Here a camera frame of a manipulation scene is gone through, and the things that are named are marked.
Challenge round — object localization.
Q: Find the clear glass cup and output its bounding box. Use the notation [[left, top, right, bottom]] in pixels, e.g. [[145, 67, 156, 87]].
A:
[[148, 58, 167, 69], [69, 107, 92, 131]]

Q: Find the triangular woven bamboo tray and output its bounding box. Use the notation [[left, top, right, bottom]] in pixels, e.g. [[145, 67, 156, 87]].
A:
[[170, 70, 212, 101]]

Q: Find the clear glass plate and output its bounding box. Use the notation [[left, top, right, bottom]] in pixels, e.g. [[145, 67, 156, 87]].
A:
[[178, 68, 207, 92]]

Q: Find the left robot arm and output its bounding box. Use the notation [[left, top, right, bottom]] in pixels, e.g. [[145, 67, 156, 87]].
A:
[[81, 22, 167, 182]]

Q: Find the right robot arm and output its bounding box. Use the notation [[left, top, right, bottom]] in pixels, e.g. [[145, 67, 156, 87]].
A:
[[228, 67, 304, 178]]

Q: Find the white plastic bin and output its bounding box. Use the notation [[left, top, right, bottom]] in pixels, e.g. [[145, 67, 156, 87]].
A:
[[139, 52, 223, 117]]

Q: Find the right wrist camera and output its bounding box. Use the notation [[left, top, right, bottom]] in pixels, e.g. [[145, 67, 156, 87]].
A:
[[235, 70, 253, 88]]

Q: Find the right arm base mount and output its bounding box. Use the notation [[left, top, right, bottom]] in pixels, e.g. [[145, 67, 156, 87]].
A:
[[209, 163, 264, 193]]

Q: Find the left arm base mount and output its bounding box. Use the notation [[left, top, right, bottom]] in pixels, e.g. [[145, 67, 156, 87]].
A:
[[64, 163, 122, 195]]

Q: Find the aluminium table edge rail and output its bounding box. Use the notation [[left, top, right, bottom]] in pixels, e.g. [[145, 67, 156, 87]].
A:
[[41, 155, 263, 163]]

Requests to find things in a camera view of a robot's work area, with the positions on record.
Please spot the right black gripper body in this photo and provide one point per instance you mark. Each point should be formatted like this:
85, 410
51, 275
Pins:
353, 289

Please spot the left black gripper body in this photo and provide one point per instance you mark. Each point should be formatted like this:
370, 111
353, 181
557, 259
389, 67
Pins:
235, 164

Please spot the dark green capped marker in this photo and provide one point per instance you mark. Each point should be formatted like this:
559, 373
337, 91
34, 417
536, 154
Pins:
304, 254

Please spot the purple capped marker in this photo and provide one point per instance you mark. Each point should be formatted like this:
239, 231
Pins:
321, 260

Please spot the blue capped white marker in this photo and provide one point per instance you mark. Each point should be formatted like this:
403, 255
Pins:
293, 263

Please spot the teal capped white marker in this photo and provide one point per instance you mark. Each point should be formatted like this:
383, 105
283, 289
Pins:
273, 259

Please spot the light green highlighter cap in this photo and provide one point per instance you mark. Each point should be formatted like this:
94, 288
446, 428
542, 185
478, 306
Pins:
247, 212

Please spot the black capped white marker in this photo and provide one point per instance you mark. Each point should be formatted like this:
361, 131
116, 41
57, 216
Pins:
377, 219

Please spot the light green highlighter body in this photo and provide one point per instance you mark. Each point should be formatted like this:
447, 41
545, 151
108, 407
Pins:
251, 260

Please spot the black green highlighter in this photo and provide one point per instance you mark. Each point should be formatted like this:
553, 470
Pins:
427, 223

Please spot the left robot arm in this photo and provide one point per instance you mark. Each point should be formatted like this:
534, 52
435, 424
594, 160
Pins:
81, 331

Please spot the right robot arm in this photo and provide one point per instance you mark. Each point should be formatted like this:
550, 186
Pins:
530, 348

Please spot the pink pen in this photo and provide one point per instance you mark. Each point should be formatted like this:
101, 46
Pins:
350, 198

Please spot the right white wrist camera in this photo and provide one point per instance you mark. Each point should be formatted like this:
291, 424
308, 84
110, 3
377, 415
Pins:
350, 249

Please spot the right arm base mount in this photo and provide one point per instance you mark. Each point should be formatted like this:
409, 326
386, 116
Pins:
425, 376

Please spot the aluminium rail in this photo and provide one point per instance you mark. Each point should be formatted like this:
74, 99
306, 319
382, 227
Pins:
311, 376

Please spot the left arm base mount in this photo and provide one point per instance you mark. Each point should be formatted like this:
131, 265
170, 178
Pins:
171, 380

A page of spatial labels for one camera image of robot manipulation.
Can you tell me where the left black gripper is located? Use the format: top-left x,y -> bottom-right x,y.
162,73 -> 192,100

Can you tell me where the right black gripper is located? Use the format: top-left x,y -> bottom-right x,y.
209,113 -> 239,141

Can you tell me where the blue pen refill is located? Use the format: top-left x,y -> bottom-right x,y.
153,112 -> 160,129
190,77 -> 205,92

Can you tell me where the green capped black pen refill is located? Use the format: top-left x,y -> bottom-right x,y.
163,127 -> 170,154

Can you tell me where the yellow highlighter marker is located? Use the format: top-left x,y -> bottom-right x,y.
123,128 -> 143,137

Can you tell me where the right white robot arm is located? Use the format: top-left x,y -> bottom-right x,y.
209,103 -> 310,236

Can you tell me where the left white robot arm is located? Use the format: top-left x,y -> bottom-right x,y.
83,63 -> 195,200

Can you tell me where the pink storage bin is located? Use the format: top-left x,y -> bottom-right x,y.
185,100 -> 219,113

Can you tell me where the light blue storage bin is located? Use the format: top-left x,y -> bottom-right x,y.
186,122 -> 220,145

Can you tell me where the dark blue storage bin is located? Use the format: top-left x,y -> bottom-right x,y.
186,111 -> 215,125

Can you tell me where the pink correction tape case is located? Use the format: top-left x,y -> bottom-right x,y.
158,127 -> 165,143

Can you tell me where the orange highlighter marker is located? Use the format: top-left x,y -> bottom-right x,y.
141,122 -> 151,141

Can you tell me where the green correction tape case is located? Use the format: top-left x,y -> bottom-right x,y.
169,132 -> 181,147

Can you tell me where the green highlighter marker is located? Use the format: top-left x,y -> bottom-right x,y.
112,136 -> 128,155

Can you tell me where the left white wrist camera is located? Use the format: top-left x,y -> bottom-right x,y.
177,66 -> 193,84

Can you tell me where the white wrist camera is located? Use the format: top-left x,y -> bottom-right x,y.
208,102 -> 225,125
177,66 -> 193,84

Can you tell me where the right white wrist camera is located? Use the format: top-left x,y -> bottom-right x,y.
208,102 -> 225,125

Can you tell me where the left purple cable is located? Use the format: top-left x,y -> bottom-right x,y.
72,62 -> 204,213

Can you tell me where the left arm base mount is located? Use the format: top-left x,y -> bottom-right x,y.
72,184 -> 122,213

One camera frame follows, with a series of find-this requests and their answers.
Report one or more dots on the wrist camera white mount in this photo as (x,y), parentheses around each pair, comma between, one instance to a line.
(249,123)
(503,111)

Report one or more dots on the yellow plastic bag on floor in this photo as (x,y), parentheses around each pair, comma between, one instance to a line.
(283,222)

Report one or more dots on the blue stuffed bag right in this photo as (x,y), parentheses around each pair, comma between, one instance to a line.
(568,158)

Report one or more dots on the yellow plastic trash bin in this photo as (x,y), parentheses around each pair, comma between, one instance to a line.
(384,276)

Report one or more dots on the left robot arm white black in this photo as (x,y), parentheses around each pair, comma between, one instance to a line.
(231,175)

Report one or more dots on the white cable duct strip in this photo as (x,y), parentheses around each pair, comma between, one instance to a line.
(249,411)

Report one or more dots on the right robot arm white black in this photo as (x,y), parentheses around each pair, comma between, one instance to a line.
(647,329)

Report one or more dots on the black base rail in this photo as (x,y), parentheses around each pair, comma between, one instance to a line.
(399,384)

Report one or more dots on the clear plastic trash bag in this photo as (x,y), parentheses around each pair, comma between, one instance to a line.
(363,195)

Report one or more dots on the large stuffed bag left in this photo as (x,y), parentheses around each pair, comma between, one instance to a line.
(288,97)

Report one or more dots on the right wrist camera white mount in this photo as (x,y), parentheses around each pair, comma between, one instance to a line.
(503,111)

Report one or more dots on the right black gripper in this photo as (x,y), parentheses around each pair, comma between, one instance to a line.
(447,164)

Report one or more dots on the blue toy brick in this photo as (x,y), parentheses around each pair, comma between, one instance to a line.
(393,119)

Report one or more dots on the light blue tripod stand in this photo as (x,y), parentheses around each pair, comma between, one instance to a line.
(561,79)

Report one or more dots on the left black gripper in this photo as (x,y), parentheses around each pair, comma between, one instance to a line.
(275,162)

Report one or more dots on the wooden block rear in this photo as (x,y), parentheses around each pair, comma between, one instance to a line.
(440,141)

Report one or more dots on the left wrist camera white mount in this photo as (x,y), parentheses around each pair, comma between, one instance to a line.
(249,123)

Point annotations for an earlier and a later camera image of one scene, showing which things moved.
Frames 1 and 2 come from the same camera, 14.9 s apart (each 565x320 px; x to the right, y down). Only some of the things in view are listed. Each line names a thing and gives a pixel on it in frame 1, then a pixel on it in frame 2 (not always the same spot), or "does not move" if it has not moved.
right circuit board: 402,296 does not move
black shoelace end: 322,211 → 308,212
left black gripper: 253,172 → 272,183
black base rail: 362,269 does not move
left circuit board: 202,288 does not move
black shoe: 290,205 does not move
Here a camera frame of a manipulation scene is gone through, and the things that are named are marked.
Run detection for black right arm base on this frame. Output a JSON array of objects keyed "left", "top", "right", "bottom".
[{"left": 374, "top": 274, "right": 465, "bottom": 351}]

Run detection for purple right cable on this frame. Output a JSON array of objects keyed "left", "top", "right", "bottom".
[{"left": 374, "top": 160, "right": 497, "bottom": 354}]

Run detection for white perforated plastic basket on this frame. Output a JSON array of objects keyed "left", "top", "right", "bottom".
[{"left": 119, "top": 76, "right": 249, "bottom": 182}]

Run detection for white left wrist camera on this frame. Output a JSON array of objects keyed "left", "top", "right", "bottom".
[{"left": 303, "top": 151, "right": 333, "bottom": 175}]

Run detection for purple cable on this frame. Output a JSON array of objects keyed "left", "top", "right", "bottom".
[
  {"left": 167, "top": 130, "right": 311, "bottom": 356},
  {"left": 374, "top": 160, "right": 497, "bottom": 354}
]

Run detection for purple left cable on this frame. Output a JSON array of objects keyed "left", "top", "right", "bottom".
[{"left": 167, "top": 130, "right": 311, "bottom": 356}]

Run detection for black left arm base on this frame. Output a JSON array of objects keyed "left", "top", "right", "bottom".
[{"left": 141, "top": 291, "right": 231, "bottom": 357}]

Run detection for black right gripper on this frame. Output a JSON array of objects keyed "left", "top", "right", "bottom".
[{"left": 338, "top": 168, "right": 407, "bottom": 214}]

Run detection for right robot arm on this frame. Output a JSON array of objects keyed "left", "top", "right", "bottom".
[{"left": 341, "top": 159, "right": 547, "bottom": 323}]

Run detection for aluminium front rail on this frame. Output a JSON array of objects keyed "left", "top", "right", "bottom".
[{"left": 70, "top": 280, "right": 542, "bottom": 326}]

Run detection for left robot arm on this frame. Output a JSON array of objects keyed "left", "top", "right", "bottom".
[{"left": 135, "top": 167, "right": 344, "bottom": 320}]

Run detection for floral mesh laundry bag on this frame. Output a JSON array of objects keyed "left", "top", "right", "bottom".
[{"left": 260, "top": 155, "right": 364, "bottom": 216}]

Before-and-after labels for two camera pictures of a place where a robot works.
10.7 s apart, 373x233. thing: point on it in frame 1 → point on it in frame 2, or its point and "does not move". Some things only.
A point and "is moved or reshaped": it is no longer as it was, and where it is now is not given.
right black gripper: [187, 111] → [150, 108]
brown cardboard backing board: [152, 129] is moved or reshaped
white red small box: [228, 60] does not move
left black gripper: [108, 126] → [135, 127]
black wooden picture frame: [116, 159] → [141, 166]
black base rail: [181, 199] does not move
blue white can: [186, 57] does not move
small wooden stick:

----------

INSTRUCTIONS TO FOLLOW -> Lines holding "glass" are the ones to copy; find all of them in the listing.

EXPECTED ANSWER ->
Q: Find the clear glass cup and output its bounding box. Use the notation [[left, top, right, bottom]] in pixels, e.g. [[145, 67, 156, 87]].
Q: Find the clear glass plate and output its bounding box. Use the notation [[left, top, right, bottom]] in pixels, e.g. [[145, 67, 156, 87]].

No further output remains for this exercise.